And when outbreaks do occur, the vaccines still provide good protection. A second CDC study examined an outbreak in a Kentucky nursing home where just half the staff were fully vaccinated. The outbreak, which began with an unvaccinated staff member, led to 46 covid-19 infections. Out of 71 vaccinated residents, 18 (25%) became infected, two were hospitalized, and one died. The staff fared better. Of the 56 vaccinated employees, four (7%) became infected. Most of those infections were asymptomatic. Only 6.3% of the residents and staff who had been vaccinated developed symptoms, compared with 32% of unvaccinated individuals.
During a nursing home outbreak, “staff and residents are continuously encountering the SARS-CoV-2 pathogen over and over again,” says Meagan Fitzpatrick, who models infectious diseases at the University of Maryland School of Medicine. So seeing such a small number of infections in this type of setting is encouraging.
Tracking the variants
New studies also hint that variants may be to blame for some of these breakthrough infections.
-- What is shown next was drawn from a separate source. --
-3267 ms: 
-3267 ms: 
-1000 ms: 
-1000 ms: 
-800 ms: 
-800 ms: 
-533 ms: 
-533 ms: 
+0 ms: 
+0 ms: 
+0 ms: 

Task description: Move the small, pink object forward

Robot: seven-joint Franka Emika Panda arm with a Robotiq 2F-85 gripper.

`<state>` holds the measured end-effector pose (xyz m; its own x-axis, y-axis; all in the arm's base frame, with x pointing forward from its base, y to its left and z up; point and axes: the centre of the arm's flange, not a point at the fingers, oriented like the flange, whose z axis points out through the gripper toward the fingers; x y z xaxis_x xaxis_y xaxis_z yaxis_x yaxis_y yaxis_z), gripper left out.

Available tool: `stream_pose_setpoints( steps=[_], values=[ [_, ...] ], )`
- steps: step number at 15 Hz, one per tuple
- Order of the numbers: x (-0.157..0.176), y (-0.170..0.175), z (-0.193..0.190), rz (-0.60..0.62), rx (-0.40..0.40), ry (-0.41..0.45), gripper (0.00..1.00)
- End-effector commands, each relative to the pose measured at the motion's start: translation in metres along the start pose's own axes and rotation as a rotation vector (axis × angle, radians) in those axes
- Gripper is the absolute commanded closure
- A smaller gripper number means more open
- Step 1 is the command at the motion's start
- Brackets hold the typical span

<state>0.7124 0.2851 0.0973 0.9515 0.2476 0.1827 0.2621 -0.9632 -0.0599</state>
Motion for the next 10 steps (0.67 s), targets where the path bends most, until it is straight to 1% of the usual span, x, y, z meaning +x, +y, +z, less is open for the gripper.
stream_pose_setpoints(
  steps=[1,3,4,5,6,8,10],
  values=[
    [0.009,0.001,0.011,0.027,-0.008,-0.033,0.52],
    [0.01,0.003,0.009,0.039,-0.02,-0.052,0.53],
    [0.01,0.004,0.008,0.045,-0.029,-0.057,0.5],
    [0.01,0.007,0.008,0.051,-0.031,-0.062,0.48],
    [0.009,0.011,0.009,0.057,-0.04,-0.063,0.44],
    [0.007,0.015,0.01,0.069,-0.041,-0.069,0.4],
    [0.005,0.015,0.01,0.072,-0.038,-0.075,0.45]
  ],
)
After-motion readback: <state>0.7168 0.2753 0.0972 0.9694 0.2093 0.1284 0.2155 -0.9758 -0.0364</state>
Viral variants are “one of the wild cards,” said Anthony Fauci, chief medical advisor to the president of the United States, in a briefing on April 12. Though there is little real-world data, lab studies suggest that at least some of the variants are less susceptible to vaccine-induced antibodies than the original SARS-CoV-2.
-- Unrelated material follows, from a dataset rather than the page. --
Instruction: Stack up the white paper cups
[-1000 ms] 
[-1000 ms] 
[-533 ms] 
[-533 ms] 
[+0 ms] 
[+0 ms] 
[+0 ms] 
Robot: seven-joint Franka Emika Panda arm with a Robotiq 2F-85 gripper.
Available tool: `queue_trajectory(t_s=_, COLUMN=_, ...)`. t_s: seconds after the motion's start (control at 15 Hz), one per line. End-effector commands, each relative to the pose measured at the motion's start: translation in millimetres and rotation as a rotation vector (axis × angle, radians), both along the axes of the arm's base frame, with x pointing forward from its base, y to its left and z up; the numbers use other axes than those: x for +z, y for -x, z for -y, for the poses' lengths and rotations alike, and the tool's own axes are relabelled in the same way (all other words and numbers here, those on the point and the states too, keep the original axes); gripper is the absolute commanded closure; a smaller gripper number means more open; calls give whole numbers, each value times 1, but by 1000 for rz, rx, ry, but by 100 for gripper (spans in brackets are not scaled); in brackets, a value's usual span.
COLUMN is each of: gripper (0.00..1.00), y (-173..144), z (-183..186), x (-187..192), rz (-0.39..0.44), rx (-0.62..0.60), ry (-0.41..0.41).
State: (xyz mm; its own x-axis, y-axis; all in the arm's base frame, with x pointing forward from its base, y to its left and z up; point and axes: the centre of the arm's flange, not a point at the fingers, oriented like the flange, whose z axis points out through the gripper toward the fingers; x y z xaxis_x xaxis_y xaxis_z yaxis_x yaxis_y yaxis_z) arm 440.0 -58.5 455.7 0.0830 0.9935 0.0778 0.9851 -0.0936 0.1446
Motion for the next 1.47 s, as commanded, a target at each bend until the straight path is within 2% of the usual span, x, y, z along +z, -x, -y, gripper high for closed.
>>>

In the Kentucky study, the researchers found that the outbreak was fueled by a variant known as R1, which had not previously been identified in the state. This virus had several important mutations that had also been identified in other variants. For example, the E484K mutation, also found in the B.1.351 variant first identified in South Africa, seems to help the virus evade the antibody response. And the D614G mutation might increase transmissibility. The authors note that although vaccination decreased the likelihood of infection and symptomatic disease, the virus still managed to infect more than a quarter of vaccinated residents and about 7% of the staff. That suggests the vaccine might not work as well against this variant, but the authors caution that the study was small. (The authors of the Chicago study didn’t sequence the virus.)
A New England Journal of Medicine study tracked infections in staff at Rockefeller University in New York. Between January 21 and March 17, the researchers tested 417 employees who had received a full course of the Pfizer or Moderna vaccine. Two women tested positive. When the researchers sequenced the viruses, they found that each was a slightly different variant, and these weren’t exact matches for any that had been previously identified.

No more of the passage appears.